#### What this task involves
Only the pictures stay out; every record is to be quoted exactly.

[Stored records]
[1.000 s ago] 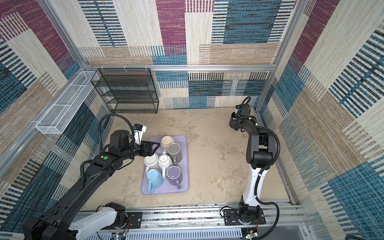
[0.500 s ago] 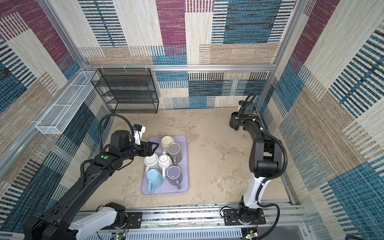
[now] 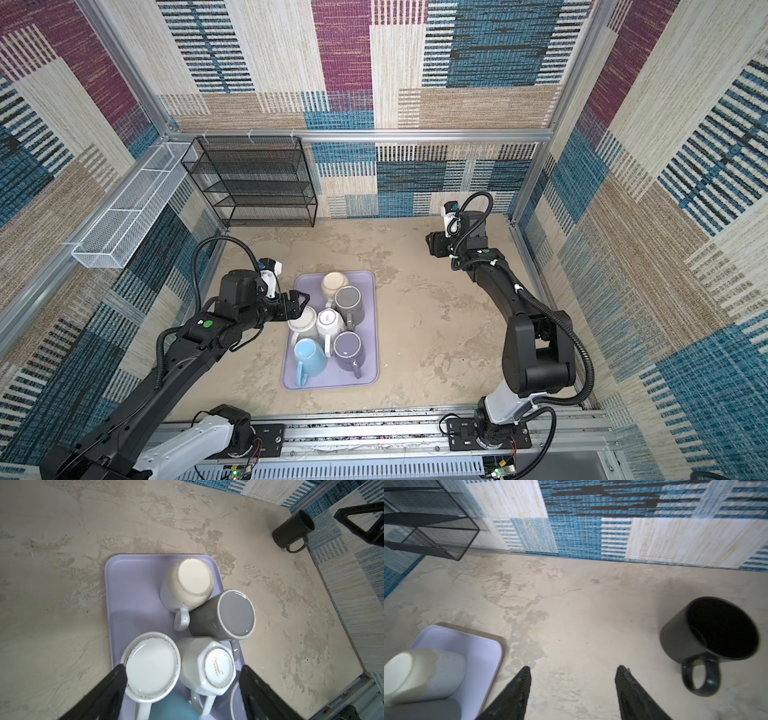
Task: Turn the mug right side up
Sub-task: 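Raise the right gripper while the left gripper moves over the light blue mug, then lower the left gripper onto the light blue mug and grasp it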
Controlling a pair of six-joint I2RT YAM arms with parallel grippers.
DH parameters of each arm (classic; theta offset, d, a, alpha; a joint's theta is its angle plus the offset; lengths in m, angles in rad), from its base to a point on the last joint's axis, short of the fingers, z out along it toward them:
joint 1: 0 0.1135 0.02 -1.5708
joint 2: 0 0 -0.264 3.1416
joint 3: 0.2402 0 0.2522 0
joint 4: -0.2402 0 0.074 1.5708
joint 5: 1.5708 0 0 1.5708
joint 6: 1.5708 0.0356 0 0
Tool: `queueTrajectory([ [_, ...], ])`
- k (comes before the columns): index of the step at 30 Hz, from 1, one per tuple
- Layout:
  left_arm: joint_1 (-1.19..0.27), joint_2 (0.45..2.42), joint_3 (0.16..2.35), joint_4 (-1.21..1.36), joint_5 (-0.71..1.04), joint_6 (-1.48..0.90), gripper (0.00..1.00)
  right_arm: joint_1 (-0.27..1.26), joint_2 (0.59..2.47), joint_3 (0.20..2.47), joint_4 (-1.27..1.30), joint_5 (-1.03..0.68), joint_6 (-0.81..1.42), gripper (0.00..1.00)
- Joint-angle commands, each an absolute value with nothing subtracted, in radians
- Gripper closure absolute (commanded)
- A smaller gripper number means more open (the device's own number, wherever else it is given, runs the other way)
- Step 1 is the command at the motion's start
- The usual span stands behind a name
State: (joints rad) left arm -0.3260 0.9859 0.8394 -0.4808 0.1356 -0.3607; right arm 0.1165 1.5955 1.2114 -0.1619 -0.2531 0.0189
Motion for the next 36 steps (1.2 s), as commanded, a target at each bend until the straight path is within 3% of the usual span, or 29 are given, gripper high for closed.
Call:
queueTrajectory([
  [1,-0.33,0.97,0.827,-0.549,0.102,-0.414,0.16,0.163,1.58,1.162,-0.031,-0.348,0.099,0.33],
  [9,-0.391,0.915,0.781,-0.643,0.172,-0.496,0.2,0.235,1.604,1.09,0.007,-0.352,0.118,0.33],
  [23,-0.589,0.82,0.785,-0.943,0.093,-0.635,0.27,0.254,1.618,1.041,0.038,-0.373,0.136,0.31],
  [36,-0.749,0.933,0.782,-1.003,-0.02,-0.677,0.29,0.262,1.615,1.031,0.04,-0.379,0.146,0.3],
])
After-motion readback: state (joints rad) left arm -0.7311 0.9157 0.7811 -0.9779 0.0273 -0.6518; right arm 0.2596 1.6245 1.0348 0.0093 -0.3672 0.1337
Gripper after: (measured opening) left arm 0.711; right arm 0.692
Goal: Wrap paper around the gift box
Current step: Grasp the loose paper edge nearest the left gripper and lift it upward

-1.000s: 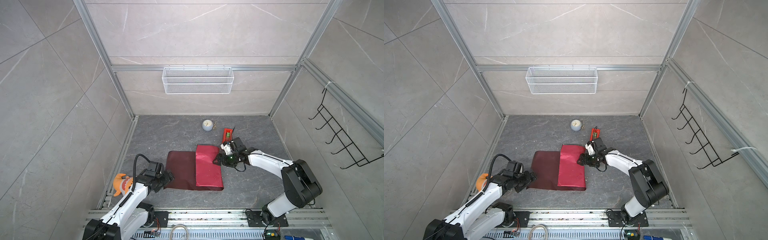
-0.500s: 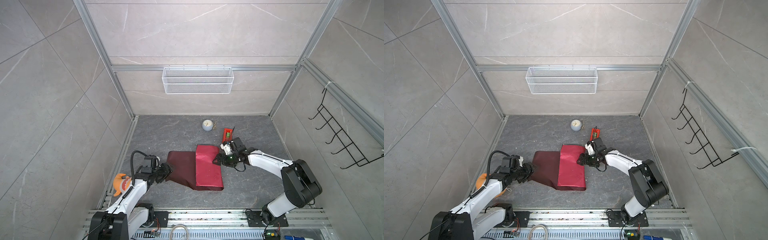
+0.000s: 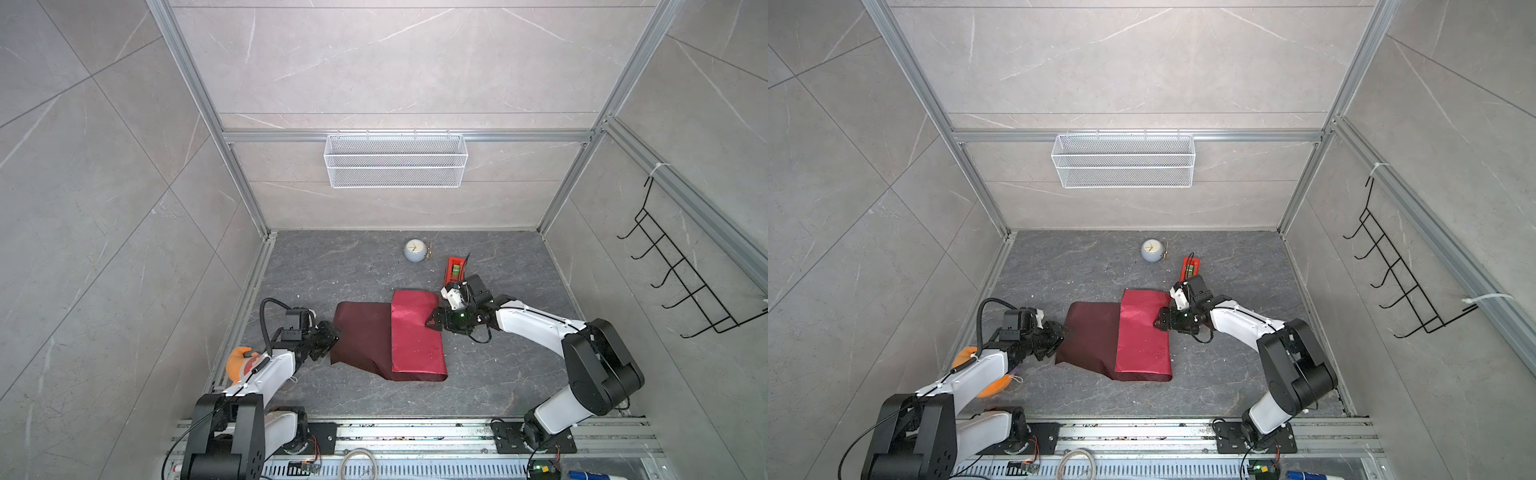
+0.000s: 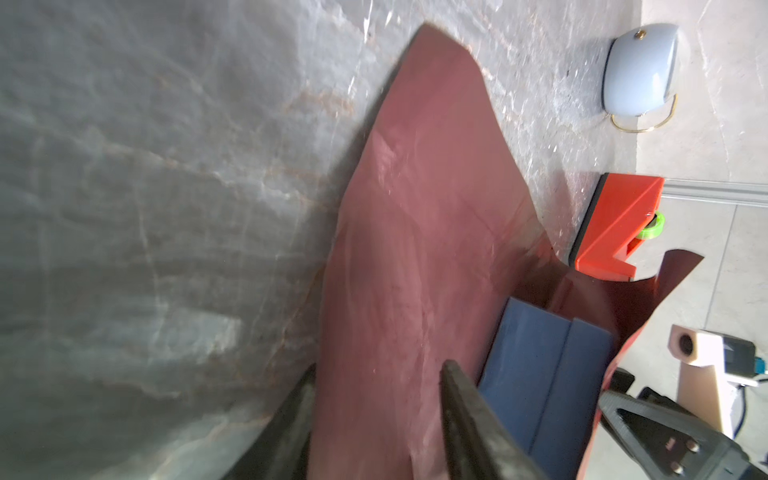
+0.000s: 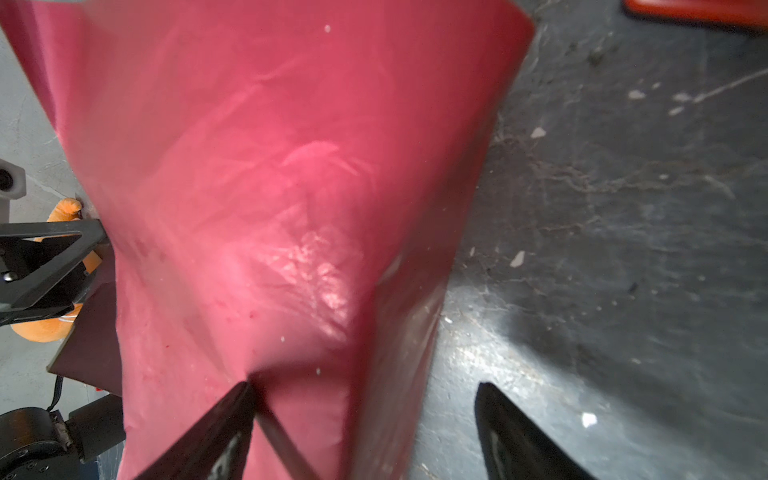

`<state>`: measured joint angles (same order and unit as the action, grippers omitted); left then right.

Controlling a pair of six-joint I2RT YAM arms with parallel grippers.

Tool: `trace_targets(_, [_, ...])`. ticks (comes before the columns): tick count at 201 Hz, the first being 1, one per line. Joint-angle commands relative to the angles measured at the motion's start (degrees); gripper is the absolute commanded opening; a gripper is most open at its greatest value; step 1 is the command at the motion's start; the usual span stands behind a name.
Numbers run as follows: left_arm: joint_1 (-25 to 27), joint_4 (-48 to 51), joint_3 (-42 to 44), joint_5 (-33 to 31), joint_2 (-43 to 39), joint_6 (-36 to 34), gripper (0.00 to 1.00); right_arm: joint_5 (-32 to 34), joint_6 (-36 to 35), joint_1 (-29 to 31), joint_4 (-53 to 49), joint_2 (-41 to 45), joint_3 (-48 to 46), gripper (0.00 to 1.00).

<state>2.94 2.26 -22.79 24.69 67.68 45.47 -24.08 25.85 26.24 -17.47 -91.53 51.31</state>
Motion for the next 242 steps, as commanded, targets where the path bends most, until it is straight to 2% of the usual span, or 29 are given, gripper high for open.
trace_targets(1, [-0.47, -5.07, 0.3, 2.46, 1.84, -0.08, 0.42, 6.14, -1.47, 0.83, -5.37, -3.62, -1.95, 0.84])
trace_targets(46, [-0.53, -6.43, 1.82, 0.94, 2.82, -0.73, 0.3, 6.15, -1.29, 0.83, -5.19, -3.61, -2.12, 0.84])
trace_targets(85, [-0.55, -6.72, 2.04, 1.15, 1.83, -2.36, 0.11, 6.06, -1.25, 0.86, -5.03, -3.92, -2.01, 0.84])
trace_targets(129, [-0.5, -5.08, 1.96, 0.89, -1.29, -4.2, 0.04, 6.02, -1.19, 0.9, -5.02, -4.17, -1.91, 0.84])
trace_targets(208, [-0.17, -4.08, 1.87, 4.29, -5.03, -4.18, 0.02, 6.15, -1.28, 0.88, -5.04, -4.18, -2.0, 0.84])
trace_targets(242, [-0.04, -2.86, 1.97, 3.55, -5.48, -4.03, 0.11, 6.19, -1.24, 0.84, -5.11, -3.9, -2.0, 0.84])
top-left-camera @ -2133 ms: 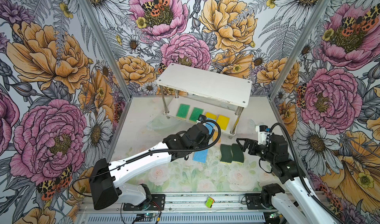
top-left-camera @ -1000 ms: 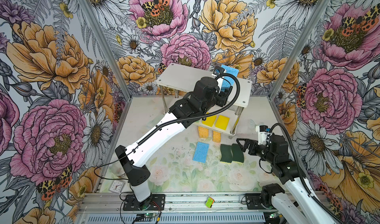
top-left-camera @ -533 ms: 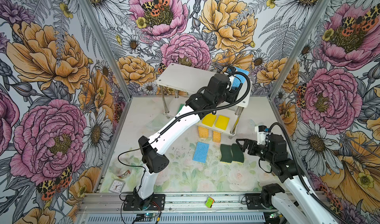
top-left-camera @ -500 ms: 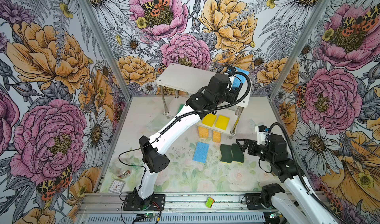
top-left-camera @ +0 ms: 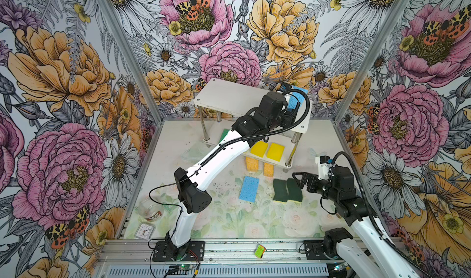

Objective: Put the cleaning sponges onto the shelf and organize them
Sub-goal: 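Lower the blue sponge onto the top shelf surface and open the left gripper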

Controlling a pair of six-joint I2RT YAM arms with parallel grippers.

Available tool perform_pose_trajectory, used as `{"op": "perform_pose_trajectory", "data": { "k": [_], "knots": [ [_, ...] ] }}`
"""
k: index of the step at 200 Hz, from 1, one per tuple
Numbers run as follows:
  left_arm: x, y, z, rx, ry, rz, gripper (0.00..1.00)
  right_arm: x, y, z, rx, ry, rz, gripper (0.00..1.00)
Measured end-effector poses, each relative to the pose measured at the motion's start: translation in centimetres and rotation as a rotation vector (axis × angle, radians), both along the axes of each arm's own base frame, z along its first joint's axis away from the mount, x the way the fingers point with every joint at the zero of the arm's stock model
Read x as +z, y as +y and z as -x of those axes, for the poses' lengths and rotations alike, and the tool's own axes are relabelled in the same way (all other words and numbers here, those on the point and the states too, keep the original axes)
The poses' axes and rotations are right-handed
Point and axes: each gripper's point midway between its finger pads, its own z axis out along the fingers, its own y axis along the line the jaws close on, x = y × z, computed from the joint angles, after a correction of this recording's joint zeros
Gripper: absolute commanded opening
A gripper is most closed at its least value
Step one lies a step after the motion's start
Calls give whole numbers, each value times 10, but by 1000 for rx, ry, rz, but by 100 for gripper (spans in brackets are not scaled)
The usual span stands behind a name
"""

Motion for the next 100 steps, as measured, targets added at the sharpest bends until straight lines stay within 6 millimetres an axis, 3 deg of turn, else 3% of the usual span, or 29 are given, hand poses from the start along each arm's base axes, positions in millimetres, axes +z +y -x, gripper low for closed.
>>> {"op": "perform_pose_trajectory", "data": {
  "k": [100],
  "knots": [
    [-10, -3, 3, 13, 14, -18, 74, -1, 0, 0, 0, 5, 1, 100]
  ]
}}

#### Output below
[1.000 s ago] 
[0.500 s ago] 
[now] 
Task: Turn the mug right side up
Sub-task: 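Raise the right gripper while the left gripper moves over the light blue mug, then lower the left gripper onto the light blue mug and grasp it
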Controlling a pair of six-joint I2RT YAM arms with parallel grippers.
DH parameters of each arm (classic; theta offset, d, a, alpha; a joint's theta is its angle plus the offset; lengths in m, angles in rad), from its base to a point on the last joint's axis, short of the fingers, z out along it toward them:
joint 1: 0 0.1135 0.02 -1.5708
joint 2: 0 0 -0.264 3.1416
joint 3: 0.2402 0 0.2522 0
joint 4: -0.2402 0 0.074 1.5708
joint 5: 1.5708 0 0 1.5708
joint 6: 1.5708 0.0356 0 0
Tool: `queueTrajectory([ [_, ...], ])`
- k (comes before the columns): index of the step at 30 Hz, from 1, one per tuple
- Layout:
  left_arm: joint_1 (-1.19..0.27), joint_2 (0.45..2.42), joint_3 (0.16..2.35), joint_4 (-1.21..1.36), joint_5 (-0.71..1.04), joint_6 (-1.48..0.90), gripper (0.00..1.00)
  right_arm: joint_1 (-0.27..1.26), joint_2 (0.59..2.47), joint_3 (0.20..2.47), joint_4 (-1.27..1.30), joint_5 (-1.03..0.68), joint_6 (-0.81..1.42), gripper (0.00..1.00)
- Joint-angle commands, each an absolute value with nothing subtracted, in radians
- Gripper closure absolute (commanded)
- A smaller gripper number means more open (the device's own number, wherever else it is given, runs the other way)
- Step 1 is the command at the motion's start
- The usual span stands behind a name
State: (joints rad) left arm -0.3260 0.9859 0.8394 -0.4808 0.1356 -0.3607; right arm 0.1165 1.5955 1.2114 -0.1619 -0.2531 0.0189
Motion for the next 36 steps (1.2 s), as commanded, a target at each bend until the straight path is within 3% of the usual span, or 29 are given, gripper high for closed.
Call:
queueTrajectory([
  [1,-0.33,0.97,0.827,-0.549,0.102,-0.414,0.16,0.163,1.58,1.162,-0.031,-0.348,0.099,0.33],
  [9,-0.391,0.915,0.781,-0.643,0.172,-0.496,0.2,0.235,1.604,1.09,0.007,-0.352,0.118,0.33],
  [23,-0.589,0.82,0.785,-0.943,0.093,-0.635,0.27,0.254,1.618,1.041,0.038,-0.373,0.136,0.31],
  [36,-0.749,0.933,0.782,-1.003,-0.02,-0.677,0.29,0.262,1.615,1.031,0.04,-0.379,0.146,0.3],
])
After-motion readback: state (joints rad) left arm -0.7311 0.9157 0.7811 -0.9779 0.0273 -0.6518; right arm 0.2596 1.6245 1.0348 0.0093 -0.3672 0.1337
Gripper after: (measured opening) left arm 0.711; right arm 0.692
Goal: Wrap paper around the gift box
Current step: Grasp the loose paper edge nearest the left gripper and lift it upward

-1.000s: 
-0.500s: 
+0.000s: 
+0.000s: 
+0.000s: 

`<state>`: measured joint angles (same order and unit as the action, grippers omitted); left then right.

Controlling a pair of six-joint I2RT YAM arms with parallel grippers.

Tool: `trace_targets(_, [_, ...])`. ticks (comes before the columns): tick count at 201 Hz, the first being 1, one per line. Joint-angle commands relative to the angles measured at the motion's start (degrees); gripper is the absolute commanded opening; a gripper is most open at its greatest value; step 1 is the command at the motion's start; the usual span stands behind a name.
Numbers run as follows: left_arm: joint_1 (-25 to 27), joint_4 (-48 to 51), joint_3 (-42 to 44), joint_5 (-33 to 31), joint_2 (-43 to 39), joint_6 (-36 to 34), gripper (0.00 to 1.00); right_arm: joint_5 (-32 to 34), joint_6 (-36 to 35), joint_1 (-29 to 31), joint_4 (-53 to 49), joint_2 (-41 to 45), joint_3 (-48 to 46), gripper (0.00 to 1.00).

<state>2.94 2.26 -22.79 24.69 67.68 45.47 -24.08 25.85 26.24 -17.47 -91.53 51.31</state>
Motion for the next 242 steps, as commanded, targets where the path bends most, until it is straight to 2% of the usual span, or 29 are given, gripper high for open.
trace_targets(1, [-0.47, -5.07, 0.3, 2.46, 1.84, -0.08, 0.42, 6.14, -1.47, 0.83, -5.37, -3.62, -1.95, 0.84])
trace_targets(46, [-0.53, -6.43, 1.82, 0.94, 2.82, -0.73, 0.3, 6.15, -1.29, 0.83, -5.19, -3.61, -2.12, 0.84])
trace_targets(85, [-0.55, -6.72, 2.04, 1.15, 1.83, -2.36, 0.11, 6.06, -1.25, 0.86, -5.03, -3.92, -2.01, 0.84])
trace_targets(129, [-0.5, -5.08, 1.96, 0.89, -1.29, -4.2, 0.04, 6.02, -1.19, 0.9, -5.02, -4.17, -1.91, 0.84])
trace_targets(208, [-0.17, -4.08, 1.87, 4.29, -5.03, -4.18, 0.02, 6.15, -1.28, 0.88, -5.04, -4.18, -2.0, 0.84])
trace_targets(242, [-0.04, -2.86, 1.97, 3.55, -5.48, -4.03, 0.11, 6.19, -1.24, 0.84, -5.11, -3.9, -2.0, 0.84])
top-left-camera @ -2133 ms: 
top-left-camera @ -1000 ms: 
top-left-camera @ -533 ms: 
top-left-camera @ -500 ms: 
top-left-camera @ +0 ms: 

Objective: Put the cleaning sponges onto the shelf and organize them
Sub-goal: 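Lower the blue sponge onto the top shelf surface and open the left gripper
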
Controlling a pair of six-joint I2RT YAM arms with parallel grippers.

Available tool perform_pose_trajectory, used as `{"op": "perform_pose_trajectory", "data": { "k": [_], "knots": [ [_, ...] ] }}`
"""
k: index of the step at 200 Hz, from 1, one per tuple
Numbers run as follows:
  left_arm: x, y, z, rx, ry, rz, gripper (0.00..1.00)
  right_arm: x, y, z, rx, ry, rz, gripper (0.00..1.00)
Measured end-effector poses, each relative to the pose measured at the motion's start: translation in centimetres and rotation as a rotation vector (axis × angle, radians), both along the axes of each arm's own base frame, z along its first joint's axis away from the mount, x the way the fingers point with every joint at the zero of the arm's stock model
Read x as +z, y as +y and z as -x of those axes, for the poses' lengths and rotations alike, and the tool's own axes are relabelled in the same way (all other words and numbers here, those on the point and the states too, keep the original axes)
The poses' axes and rotations are right-handed
Point and axes: each gripper's point midway between its finger pads, its own z axis out along the fingers, its own y axis along the line the jaws close on, x = y × z, computed from the joint angles, after a correction of this recording's joint zeros
Gripper: absolute commanded opening
A gripper is most closed at its least value
Step one lies a step after the motion's start
Calls give whole numbers, each value times 10, but by 1000 for rx, ry, rz, but by 100 for gripper (spans in brackets are not scaled)
The usual span stands behind a name
"""

Motion for the next 100 steps, as measured, targets added at the sharpest bends until straight lines stay within 6 millimetres an axis, 3 deg of turn, else 3% of the usual span, or 29 are given, hand poses from the start along each arm's base axes, positions in millimetres, axes +z +y -x, gripper low for closed.
>>> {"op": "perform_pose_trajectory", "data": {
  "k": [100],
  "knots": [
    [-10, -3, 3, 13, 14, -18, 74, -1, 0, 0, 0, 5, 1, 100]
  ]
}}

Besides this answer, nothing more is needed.